## Action item
Read the material below. Count the lines containing "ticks" and give that count alone.

---*---

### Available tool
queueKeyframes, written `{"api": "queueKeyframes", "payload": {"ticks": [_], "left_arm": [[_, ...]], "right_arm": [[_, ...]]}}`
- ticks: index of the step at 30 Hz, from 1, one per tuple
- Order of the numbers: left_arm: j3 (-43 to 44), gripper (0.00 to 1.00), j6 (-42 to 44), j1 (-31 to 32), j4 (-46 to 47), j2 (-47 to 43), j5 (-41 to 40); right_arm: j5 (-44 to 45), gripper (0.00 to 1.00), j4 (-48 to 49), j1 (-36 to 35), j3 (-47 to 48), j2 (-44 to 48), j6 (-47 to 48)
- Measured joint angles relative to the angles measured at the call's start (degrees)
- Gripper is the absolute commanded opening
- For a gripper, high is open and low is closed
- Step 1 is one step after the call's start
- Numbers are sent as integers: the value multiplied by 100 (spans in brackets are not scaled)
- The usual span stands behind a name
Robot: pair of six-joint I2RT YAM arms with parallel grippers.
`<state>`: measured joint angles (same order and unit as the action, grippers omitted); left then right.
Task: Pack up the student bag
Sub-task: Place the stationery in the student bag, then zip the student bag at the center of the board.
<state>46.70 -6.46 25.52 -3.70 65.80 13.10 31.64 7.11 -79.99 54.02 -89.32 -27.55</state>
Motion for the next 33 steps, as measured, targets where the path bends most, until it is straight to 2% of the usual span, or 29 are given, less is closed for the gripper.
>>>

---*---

## Response box
2